» INSTRUCTIONS TO FOLLOW: In the entries below, repeat only the lines between those holding "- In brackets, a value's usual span" and "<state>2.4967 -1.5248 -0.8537", inclusive. Leave pictures out.

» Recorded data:
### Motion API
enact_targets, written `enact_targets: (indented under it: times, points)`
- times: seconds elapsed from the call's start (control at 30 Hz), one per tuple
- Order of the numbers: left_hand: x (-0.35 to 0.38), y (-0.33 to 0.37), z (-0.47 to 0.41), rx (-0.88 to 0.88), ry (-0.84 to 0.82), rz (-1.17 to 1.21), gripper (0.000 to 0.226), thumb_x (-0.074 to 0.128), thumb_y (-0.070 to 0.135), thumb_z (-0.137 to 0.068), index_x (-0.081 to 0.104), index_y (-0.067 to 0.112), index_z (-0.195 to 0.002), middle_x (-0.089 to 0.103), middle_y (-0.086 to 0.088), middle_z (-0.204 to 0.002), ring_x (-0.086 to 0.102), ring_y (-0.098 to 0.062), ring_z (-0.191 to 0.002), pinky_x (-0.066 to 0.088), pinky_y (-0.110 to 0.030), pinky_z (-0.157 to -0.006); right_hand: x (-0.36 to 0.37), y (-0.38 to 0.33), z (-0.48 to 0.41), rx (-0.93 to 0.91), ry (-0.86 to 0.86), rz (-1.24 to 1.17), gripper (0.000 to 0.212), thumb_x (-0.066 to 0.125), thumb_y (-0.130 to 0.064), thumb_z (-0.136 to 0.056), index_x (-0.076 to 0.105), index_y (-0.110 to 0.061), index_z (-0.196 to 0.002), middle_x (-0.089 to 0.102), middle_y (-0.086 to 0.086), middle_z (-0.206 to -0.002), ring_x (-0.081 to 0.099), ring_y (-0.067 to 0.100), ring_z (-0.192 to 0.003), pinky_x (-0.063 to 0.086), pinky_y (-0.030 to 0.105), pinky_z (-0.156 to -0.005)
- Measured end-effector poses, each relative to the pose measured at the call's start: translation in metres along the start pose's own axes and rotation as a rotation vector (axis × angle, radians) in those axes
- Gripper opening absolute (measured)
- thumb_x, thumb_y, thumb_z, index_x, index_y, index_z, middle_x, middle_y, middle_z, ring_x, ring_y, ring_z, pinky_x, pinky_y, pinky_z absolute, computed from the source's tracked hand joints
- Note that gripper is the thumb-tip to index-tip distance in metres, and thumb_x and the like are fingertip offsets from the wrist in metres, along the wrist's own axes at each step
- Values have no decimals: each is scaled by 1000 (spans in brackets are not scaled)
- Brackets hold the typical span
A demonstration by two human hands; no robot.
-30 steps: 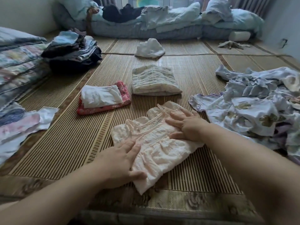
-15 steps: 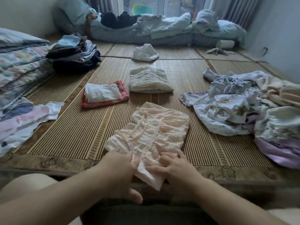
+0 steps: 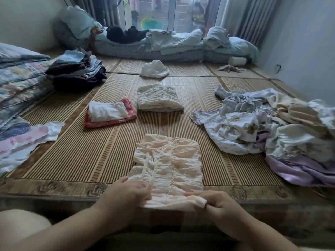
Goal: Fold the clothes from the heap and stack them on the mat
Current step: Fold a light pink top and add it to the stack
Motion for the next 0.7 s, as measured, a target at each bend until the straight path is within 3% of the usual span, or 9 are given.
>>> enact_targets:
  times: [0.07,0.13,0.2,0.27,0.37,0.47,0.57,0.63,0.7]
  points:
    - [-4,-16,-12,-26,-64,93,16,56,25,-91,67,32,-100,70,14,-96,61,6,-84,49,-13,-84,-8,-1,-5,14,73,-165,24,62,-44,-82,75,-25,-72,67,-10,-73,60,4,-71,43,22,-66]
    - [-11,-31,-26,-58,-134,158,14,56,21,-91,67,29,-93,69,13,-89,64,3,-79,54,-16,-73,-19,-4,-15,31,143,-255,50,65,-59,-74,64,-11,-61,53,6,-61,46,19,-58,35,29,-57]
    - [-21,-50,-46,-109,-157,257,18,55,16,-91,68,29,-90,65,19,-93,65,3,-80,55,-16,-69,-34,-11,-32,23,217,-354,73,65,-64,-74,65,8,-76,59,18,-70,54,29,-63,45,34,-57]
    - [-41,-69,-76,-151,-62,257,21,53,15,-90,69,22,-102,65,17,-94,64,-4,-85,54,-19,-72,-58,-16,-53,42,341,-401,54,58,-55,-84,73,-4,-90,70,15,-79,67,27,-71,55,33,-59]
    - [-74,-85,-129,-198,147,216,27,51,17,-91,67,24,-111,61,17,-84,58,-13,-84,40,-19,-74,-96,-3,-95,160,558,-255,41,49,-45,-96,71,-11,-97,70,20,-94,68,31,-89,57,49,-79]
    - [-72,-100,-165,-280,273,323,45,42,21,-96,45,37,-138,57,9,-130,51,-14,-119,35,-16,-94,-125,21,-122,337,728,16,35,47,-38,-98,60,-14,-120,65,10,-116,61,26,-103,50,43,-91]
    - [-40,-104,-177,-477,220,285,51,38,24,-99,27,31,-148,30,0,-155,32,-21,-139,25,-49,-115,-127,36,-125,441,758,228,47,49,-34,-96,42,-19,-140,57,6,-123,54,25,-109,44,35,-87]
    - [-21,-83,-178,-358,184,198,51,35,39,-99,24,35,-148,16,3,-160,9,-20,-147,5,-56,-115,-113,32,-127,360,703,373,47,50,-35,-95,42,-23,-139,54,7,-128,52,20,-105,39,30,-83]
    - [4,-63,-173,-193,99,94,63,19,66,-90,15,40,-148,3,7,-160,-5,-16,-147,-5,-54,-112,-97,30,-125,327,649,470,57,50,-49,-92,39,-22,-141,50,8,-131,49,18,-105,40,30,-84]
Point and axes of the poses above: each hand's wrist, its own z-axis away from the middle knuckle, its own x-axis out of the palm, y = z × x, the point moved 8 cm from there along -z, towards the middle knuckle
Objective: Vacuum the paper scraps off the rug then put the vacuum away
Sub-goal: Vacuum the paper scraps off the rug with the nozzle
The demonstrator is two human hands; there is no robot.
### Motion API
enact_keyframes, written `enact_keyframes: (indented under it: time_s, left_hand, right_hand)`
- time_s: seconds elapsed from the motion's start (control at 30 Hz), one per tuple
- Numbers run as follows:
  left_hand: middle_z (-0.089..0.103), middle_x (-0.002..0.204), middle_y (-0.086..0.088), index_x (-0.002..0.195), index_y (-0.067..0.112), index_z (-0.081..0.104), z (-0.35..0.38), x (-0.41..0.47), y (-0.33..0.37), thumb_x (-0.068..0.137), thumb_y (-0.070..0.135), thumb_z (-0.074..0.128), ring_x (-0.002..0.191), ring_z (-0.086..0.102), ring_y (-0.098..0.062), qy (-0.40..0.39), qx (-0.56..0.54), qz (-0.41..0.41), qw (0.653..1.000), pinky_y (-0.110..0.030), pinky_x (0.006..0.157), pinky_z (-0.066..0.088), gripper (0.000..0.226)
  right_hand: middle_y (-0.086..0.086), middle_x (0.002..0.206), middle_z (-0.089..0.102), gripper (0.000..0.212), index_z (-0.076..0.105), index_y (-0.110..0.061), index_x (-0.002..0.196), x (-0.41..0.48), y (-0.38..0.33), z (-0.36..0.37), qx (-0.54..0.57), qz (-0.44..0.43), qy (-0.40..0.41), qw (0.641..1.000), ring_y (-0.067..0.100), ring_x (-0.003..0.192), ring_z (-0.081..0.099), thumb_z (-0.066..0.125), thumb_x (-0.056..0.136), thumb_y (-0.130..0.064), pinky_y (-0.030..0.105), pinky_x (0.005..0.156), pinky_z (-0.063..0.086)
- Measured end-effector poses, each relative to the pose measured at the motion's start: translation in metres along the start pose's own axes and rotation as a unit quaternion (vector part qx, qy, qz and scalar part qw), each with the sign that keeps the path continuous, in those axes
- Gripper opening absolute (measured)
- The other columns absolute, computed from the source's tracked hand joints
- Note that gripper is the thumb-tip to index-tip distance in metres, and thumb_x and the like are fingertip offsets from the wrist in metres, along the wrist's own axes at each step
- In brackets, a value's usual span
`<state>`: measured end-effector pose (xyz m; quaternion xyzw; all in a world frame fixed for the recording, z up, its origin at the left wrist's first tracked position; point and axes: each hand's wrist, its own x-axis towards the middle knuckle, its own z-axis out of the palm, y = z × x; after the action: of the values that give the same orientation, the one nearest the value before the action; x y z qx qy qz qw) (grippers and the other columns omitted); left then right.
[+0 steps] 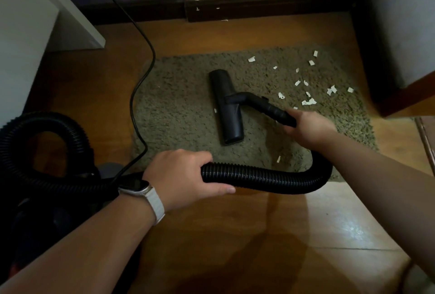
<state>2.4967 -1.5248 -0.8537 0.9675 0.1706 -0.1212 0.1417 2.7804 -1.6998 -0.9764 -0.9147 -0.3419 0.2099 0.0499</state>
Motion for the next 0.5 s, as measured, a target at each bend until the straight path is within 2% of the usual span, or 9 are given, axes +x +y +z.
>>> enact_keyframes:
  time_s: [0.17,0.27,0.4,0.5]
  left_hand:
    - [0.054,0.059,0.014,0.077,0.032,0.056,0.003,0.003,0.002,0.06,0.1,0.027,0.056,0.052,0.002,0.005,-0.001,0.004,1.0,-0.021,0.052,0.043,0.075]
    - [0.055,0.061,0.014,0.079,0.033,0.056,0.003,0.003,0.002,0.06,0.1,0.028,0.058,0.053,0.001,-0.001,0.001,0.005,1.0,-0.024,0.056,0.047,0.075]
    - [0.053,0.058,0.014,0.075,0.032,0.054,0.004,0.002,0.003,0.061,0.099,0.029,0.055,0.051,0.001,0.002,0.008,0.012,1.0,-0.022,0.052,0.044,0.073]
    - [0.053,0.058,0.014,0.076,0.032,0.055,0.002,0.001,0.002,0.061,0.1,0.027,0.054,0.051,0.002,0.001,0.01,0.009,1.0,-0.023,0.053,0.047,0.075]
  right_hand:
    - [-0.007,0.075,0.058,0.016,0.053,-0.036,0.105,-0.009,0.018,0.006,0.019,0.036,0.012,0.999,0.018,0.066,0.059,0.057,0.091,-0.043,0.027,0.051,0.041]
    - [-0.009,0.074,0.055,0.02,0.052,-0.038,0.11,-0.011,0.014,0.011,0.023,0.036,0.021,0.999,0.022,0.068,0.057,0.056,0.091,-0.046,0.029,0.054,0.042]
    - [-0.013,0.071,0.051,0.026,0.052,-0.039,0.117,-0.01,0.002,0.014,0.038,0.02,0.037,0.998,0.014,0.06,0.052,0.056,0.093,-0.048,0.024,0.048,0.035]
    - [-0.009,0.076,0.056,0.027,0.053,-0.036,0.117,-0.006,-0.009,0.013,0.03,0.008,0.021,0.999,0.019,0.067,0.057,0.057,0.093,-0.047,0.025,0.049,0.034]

» SOLVED PROBLEM:
- In brackets, a value's usual span
`<state>`: measured end-effector pose (xyz m; quaternion xyzw; all in a world frame fixed for the recording, z up, its origin at the left wrist's first tracked position; point and axes: each hand's wrist, its own x-axis towards the middle knuckle, its own z-axis out of the palm, y = z × x; after the action: of the values that give the same orientation, the one nearest the value before the action; x y z qx qy qz qw) (grippers and the other columns omitted); left then right.
[+0 steps] 
<state>2.4967 -1.5248 -0.8537 0.9675 0.1706 -0.1212 0.1417 2.7804 -1.6998 -0.9764 -0.9147 -0.3419 0.2099 0.0499</state>

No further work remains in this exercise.